Quantity or Quality? Collaboration Strategies in Research and Development and Incentives to Patent

ZEW Discussion Paper No. 12-047 // 2012
ZEW Discussion Paper No. 12-047 // 2012

Quantity or Quality? Collaboration Strategies in Research and Development and Incentives to Patent

Collaborative research and development (R&D) may be seen as a response to shifting knowledge environments enabling firms to cope with technological challenges. As stressed by Jones (2008), innovation increases the stock of knowledge and hence the "educational burden" of future cohorts of innovators. One way to compensate this development may be specialization in expertise. However, narrowing expertise requires firms to seek complementary know-how elsewhere, for instance by collaborating in knowledge-intensive business areas like R&D.

While numerous previous studies found R&D alliances to be instruments used by firms to acquire new skills and to source specialized know-how (e.g. Hamel, 1991; Hagedoorn, 1993; Hagedoorn and Schakenraad, 1994; Powell et al., 1996), none of these studies paid attention to differences in the objective of the R&D collaboration and how these differences affect R&D productivity. Collaboration aiming at the joint generation of new knowledge, that is firms willing to undertake an R&D project jointly, may differ substantially from alliances aiming at the explicit exchange of already existing knowledge. This difference may translate into differences with respect to the alliances’ effects on R&D productivity and eventually innovation output. Furthermore, while previous empirical studies found evidence for a positive effect of collaborations on innovation output, often measured in the number of patents, the effects on the technological value of these patents has not been studied to the same extent.
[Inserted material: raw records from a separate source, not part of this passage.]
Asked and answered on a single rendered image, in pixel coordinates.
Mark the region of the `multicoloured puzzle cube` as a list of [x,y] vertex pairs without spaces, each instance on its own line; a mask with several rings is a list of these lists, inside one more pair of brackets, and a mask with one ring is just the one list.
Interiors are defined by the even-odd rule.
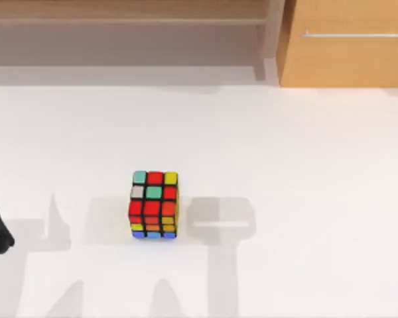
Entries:
[[133,238],[175,239],[178,203],[176,172],[133,172],[127,212]]

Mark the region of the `open wooden shelf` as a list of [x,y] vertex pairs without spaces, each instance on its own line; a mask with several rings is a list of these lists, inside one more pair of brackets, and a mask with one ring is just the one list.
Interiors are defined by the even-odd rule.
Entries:
[[246,67],[275,53],[285,0],[0,0],[0,67]]

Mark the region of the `wooden cupboard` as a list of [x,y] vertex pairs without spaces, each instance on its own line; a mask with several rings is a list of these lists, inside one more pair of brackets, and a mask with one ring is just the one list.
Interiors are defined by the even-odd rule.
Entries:
[[398,38],[303,38],[398,33],[398,0],[285,0],[276,61],[283,87],[398,87]]

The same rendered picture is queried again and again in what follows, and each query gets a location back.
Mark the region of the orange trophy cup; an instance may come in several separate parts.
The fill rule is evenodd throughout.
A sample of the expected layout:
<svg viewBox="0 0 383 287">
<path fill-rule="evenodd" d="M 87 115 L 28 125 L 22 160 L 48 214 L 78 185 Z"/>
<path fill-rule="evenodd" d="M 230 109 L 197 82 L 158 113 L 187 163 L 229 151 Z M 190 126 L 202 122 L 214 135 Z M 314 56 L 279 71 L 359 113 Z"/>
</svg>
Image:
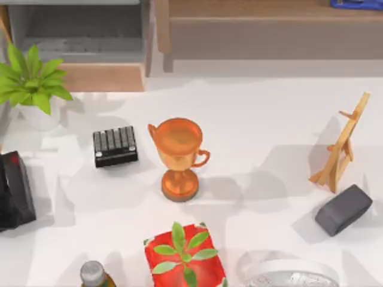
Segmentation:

Using count data models controlling for unobserved heterogeneity for R&D-active manufacturing firms in Flanders in the period 2000 to 2009, this study aims to fill these gaps. We study the effects of R&D collaboration on patent activity in terms of quantity as well as quality differentiating between collaborative agreements by their declared objectives. The results suggest that being engaged in knowledge exchange alliances leads to more patent applications filed by the firms involved. However, once patent quality – as measured by the number forwards citations received in a five-year-window of the application date - is considered, we find knowledge creation alliances to lead to more valuable patents. In line with recent literature on strategic patenting, these results may indicate that patenting of collaborating firms is not only used to protect intellectual property, but also as a strategic tool. In other words, joint R&D may provide incentives to file patents that are indeed aimed at protecting valuable inventions from imitation by others, while exchange alliances drive "portfolio patenting" which has been shown to result in fewer citations for the individual patent.

Hottenrott, Hanna and Cindy Lopes-Bento (2012), Quantity or Quality? Collaboration Strategies in Research and Development and Incentives to Patent, ZEW Discussion Paper No. 12-047, Mannheim, published in: Industrial and Corporate Change.